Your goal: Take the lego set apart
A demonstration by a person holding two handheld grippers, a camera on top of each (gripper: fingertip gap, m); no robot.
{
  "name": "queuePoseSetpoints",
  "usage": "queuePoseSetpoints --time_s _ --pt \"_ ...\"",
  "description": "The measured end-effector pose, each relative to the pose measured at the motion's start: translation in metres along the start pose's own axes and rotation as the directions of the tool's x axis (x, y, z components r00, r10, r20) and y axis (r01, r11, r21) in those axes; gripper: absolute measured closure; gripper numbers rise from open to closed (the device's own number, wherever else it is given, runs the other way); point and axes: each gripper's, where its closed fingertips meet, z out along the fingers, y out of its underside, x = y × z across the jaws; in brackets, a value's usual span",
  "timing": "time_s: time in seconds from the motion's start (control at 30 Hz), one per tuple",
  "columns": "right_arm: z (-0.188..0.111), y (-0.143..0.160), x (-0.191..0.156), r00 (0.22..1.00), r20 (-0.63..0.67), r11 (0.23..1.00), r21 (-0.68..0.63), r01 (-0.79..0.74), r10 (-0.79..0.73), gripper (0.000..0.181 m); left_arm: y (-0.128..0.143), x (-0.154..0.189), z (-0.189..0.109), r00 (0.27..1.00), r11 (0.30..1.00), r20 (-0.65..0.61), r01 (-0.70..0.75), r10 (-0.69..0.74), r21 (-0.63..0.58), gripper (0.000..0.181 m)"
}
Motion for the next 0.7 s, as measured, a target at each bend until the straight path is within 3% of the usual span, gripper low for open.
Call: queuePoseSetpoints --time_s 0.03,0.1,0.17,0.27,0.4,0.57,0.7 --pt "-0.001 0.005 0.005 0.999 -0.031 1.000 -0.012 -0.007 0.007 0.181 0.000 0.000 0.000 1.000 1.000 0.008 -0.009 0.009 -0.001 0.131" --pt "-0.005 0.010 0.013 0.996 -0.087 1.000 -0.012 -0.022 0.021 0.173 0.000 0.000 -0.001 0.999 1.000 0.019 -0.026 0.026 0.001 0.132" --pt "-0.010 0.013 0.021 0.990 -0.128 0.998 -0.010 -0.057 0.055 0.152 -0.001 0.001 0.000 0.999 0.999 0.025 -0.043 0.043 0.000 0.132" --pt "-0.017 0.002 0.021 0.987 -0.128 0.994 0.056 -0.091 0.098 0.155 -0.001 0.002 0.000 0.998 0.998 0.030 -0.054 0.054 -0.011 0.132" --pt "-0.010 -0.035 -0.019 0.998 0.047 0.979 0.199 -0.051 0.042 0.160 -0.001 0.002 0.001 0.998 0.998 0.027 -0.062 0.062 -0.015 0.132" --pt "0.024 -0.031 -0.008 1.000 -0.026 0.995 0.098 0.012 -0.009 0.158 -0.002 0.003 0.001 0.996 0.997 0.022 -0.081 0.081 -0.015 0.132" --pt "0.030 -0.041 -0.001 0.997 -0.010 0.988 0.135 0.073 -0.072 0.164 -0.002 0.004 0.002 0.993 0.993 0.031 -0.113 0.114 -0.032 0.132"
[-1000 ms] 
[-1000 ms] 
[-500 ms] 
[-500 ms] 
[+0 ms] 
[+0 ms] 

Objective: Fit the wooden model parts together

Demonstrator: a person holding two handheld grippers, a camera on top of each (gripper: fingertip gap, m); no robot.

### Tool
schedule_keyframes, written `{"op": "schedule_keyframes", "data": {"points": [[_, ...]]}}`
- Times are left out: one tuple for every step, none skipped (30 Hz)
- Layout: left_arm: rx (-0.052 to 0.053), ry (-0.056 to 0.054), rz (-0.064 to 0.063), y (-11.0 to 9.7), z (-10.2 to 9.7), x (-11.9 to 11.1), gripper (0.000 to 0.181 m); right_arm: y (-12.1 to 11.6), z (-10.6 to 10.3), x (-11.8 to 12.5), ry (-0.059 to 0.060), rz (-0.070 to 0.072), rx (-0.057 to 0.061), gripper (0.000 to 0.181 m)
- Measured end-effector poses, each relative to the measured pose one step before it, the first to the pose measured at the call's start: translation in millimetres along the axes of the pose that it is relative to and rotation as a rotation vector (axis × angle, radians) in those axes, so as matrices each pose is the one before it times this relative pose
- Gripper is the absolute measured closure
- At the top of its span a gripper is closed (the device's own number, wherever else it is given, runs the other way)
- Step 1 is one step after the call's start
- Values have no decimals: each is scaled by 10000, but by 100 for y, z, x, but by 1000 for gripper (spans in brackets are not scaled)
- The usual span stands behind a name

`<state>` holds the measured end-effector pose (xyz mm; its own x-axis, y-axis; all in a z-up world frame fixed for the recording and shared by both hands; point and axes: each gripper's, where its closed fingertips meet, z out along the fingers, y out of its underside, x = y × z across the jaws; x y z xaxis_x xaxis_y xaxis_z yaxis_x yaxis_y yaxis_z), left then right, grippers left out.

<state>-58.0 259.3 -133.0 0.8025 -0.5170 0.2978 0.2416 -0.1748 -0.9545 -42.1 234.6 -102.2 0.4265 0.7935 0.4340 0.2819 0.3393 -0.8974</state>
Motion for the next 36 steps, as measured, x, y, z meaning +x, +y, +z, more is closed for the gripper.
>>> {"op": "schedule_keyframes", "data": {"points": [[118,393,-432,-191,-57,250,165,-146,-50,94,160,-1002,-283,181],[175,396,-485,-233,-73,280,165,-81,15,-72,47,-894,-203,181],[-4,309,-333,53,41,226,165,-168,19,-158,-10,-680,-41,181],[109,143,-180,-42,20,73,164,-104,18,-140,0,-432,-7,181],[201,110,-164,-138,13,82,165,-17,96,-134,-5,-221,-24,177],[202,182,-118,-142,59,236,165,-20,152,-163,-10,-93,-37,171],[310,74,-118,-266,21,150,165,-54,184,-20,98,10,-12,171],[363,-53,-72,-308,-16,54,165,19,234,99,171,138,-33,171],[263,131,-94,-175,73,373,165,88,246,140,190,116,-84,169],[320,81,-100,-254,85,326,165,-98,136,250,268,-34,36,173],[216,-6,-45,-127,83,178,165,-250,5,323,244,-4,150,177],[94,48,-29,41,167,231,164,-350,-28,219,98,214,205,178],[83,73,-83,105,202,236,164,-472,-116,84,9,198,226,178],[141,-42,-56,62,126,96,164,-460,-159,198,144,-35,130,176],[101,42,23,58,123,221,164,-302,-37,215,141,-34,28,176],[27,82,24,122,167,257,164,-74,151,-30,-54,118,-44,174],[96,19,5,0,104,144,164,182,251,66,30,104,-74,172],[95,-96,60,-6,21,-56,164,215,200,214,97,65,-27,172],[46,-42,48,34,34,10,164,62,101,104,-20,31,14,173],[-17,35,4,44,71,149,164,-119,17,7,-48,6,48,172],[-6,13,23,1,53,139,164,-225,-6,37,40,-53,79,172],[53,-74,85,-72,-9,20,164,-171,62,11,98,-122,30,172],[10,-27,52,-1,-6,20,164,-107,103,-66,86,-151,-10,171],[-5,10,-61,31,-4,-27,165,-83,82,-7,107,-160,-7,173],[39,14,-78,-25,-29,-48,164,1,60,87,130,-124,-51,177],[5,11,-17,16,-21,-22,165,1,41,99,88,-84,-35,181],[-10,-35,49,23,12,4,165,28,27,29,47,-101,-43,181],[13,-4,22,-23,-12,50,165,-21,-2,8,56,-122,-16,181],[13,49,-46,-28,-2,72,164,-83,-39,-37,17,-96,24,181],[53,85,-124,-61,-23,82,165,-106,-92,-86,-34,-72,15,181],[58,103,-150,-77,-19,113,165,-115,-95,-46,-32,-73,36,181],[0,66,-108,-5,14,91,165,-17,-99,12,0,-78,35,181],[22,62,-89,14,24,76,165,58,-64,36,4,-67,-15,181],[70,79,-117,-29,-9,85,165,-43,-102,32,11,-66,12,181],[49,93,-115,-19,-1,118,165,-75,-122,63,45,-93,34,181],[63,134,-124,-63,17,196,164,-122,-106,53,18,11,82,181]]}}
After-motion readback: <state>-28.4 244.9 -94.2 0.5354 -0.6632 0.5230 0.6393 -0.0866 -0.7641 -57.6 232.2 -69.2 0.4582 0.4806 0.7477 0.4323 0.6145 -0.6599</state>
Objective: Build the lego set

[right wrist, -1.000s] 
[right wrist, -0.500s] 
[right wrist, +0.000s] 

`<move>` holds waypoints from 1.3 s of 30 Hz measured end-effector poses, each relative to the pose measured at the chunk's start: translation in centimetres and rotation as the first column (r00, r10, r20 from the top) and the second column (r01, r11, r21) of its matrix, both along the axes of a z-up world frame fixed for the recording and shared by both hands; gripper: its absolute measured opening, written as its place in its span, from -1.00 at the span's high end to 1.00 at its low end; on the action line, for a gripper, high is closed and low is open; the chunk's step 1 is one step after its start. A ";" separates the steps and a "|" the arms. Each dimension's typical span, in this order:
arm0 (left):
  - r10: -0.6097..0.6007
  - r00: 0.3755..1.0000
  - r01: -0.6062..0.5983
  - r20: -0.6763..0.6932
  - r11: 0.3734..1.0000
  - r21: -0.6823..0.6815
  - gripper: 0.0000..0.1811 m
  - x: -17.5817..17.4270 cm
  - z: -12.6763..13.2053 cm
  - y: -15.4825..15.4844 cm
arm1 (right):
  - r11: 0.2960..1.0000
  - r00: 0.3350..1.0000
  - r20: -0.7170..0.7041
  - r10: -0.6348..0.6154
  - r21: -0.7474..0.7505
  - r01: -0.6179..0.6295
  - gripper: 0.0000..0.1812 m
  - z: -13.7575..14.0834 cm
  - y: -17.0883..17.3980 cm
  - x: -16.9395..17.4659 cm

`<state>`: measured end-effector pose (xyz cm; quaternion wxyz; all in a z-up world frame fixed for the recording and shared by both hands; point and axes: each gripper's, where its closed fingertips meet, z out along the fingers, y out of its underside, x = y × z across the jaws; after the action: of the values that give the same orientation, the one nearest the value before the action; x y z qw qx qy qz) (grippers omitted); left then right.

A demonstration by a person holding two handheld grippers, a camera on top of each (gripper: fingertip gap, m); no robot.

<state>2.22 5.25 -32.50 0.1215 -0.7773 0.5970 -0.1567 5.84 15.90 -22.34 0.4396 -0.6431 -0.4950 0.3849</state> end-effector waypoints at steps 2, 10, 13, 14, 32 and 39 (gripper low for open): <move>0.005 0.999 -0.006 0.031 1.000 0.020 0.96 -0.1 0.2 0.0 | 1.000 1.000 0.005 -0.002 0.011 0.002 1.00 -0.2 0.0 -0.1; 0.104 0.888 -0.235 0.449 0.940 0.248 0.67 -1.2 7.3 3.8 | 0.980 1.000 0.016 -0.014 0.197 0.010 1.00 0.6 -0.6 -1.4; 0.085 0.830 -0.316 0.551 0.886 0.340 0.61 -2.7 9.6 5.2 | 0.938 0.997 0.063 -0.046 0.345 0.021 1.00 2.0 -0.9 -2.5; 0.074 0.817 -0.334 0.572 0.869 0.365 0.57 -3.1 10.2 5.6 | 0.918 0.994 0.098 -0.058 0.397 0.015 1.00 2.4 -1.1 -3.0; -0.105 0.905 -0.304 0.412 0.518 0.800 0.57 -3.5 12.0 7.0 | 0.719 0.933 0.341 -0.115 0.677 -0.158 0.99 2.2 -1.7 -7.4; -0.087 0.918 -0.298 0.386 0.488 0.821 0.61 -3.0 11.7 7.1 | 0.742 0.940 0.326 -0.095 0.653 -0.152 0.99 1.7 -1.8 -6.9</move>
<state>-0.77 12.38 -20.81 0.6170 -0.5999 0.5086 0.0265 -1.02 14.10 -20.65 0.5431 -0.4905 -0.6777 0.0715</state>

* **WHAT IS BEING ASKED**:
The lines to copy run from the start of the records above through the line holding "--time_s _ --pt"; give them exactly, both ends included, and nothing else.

* **TASK ANSWER**:
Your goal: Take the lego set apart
A demonstration by a person holding two handheld grippers, a camera on top of each (gripper: fingertip gap, m); no robot.
{
  "name": "queuePoseSetpoints",
  "usage": "queuePoseSetpoints --time_s _ --pt \"_ ...\"",

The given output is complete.